**WORK ORDER**: Output all of the material beneath this line exactly as it is.

**DATASET SECTION**:
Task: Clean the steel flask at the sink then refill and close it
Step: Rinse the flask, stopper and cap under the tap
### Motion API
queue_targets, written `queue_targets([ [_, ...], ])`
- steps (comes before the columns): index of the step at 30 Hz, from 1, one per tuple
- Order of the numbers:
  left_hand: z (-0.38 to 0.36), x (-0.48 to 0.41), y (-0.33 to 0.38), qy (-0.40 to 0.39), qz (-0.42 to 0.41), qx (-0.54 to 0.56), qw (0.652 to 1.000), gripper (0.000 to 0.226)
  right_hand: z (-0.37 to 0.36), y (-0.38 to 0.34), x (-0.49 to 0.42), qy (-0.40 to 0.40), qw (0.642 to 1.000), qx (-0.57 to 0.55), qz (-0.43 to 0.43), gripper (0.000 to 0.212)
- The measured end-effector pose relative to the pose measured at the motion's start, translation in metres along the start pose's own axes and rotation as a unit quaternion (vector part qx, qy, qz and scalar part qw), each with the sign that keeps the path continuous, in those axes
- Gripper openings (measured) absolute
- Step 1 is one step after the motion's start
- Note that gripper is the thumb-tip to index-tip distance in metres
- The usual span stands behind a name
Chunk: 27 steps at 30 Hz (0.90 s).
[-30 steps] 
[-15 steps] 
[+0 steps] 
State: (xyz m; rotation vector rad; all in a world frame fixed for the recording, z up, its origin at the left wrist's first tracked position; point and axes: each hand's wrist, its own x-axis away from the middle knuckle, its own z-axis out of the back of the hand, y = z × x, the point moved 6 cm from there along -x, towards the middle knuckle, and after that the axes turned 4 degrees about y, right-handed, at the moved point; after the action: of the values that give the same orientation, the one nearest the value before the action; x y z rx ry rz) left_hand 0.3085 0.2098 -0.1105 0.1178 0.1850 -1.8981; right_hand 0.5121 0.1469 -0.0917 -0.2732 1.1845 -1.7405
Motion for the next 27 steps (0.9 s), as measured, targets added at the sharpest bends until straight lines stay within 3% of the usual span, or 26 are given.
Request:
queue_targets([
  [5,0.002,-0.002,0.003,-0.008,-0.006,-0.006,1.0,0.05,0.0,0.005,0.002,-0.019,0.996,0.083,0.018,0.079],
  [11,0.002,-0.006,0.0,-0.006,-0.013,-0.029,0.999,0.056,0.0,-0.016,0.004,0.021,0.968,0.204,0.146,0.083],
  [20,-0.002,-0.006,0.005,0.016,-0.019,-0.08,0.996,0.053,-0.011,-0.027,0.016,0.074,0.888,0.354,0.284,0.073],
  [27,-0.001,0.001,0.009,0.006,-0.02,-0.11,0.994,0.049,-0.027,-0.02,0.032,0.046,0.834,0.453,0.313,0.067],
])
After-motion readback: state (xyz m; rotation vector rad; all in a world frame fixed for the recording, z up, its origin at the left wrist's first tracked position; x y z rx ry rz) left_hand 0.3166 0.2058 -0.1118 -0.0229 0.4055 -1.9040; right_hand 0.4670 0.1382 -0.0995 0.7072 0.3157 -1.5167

**OUTPUT**:
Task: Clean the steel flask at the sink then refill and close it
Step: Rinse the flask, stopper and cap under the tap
### Motion API
queue_targets, written `queue_targets([ [_, ...], ])`
- steps (comes before the columns): index of the step at 30 Hz, from 1, one per tuple
- Order of the numbers:
  left_hand: z (-0.38 to 0.36), x (-0.48 to 0.41), y (-0.33 to 0.38), qy (-0.40 to 0.39), qz (-0.42 to 0.41), qx (-0.54 to 0.56), qw (0.652 to 1.000), gripper (0.000 to 0.226)
  right_hand: z (-0.37 to 0.36), y (-0.38 to 0.34), x (-0.49 to 0.42), qy (-0.40 to 0.40), qw (0.642 to 1.000), qx (-0.57 to 0.55), qz (-0.43 to 0.43), gripper (0.000 to 0.212)
- The measured end-effector pose relative to the pose measured at the motion's start, translation in metres along the start pose's own axes and rotation as a unit quaternion (vector part qx, qy, qz and scalar part qw), each with the sign that keeps the path continuous, in those axes
- Gripper openings (measured) absolute
- Step 1 is one step after the motion's start
- Note that gripper is the thumb-tip to index-tip distance in metres
- The usual span stands behind a name
Chunk: 27 steps at 30 Hz (0.90 s).
[-30 steps] 
[-15 steps] 
[+0 steps] 
State: (xyz m; rotation vector rad; all in a world frame fixed for the recording, z up, its origin at the left wrist's first tracked position; point and axes: each hand's wrist, its own x-axis away from the middle knuckle, its own z-axis out of the back of the hand, y = z × x, the point moved 6 cm from there along -x, towards the middle knuckle, and after that the axes turned 4 degrees about y, right-handed, at the moved point; after the action: of the values that give the same orientation, the one nearest the value before the action; x y z rx ry rz) left_hand 0.3085 0.2098 -0.1105 0.1178 0.1850 -1.8981; right_hand 0.5121 0.1469 -0.0917 -0.2732 1.1845 -1.7405
Motion for the next 27 steps (0.9 s), as measured, targets added at the sharpest bends until straight lines stay within 3% of the usual span, or 26 are given.
Request:
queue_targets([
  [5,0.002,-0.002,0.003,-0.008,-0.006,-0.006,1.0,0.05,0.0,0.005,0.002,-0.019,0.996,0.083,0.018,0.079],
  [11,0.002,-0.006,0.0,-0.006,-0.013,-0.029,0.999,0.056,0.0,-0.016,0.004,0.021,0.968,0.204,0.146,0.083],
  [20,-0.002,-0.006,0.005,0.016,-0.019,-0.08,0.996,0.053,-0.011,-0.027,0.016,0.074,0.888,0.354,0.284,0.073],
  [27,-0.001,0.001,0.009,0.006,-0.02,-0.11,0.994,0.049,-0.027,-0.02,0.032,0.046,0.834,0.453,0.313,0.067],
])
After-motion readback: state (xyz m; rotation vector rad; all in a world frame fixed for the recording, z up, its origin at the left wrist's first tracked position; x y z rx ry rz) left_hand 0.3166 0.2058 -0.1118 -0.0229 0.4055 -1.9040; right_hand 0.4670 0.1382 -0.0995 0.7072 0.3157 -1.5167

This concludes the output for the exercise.